Блок впечатления встречи записал в тот же день. «Читать пьесу мне было особенно трудно, и читал я особенно плохо, чувствуя, что Константин Сергеевич слушает напряженно, но не воспринимает. Из разговоров выяснилось, что это действительно так». Станиславский оставался до без четверти двенадцати, говорил долго, извинялся, опасался, что навредил. Блок после свидания записал: «Подумаю». Два дня спустя пишет со вздохом: «Печально все-таки все это… Пришел человек чуткий, которому я верю, который создал великое (Чехов в Художественном театре), и ничего не понял, ничего не „принял“ и не почувствовал» [180] .
180
А. Блок. Т. 7. С. 233–246.
Ничего не принял – этому можно поверить. Но трудно представить Станиславского, который при чтении «Розы и Креста» ничего не чувствует. Его готовность заразиться миром пьесы, домысливать текст в его сценизме, воображать звук, свет, ритм, пластику – эти свойства Станиславского-режиссера описывают все, кто видел его впервые слушающим пьесу (описывали и то, как он просил проверять его, слишком подхваченного фантазией: не унесло бы от автора). Мы только что могли видеть, как великолепно уносит его от «Калик перехожих».
Читая «Розу и Крест» долгожданному слушателю, Блок страдал в ощущении: тот напряжен и не воспринимает. Не предположить ли: К. С. напрягался, ограждаясь от сильного тока.
Ток Блока неизменно действовал на Станиславского.
Слушая в авторском чтении, увлекся «Песней судьбы». Четыре раза перечитав, писал Блоку: «Я понял, что мое увлечение относится к таланту автора, а не к его произведению» [181] .
Станиславский не развивал сказанное, он был бы не он, пустись он в спор с миропониманием Блока. Миропонимания у этих двоих в самом деле несовместимые. Несовместимость Станиславский чувствовал интуитивно. Зрение у них бывало общее.
181
КС-9. Т. 8. С 116.
При всей антипатии Станиславского к авторским ремаркам (он считал, что драматургам лучше воздерживаться от постановочных указаний) вступительные пейзажи в пьесах Блока должны были его забирать. В «Песне судьбы» (первой пьесе Блока, которую К. С. держал как режиссер) – пышный осенний бурьян на всхолмленной равнине; за купами деревьев кресты церквей. Ветер шуршит в бурьяне, издали рокот ползущего поезда, смена огней семафора, зеленый, красный. «Полускрытый в камышах, покачивается сонный лебедь».

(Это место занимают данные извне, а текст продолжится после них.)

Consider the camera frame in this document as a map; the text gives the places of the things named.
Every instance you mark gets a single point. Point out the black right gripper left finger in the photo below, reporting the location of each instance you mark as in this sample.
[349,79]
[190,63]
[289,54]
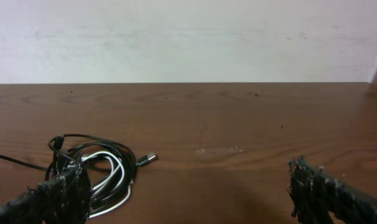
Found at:
[64,199]

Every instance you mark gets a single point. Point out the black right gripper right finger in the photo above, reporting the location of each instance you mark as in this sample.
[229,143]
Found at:
[316,194]

И глубина равнинной дали, и крест, и железнодорожные огни – родной пейзаж, он же и пейзаж второго акта «Вишневого сада» (лебедя там нет. «Исчезли», как показано на картограмме, которую в третьем акте «Дяди Вани» разворачивает Астров – Станиславский). Блок вводит в пейзаж «тихое зарево очень далекого пожара».
Ремарка Блока про то, что пожар очень далеко, тоже почти из «Вишневого сада». «Где-нибудь далеко в шахтах сорвалась бадья. Но где-нибудь очень далеко».
В спектакле МХТ Ермолая Лопахина (слова про где-то далеко сорвавшуюся бадью – его слова) играл Леонидов. Кругом замечали, что от представления к представлению «сад» играют легче, краски размываются, как в акварели. Леонидов сохранял непрозрачность и тяжесть. Этот Ермолай Алексеевич должен кончить так, как близкий Художественному театру Савва Тимофеевич Морозов: любовью, разбившей жизнь, тысячами, отданными на чужую, природно враждебную цель, самоубийством. И будет, как Морозов, до последних дней заниматься делами, своего не упуская – «les affaires sont les affaires», как поясняет Лопахина режиссерский экземпляр К. С., акт третий. Эта тревожащая, тяжелая нота была так же нужна в спектакле МХТ, как звук где-то в шахтах сорвавшейся бадьи. Может быть, кого-то убило.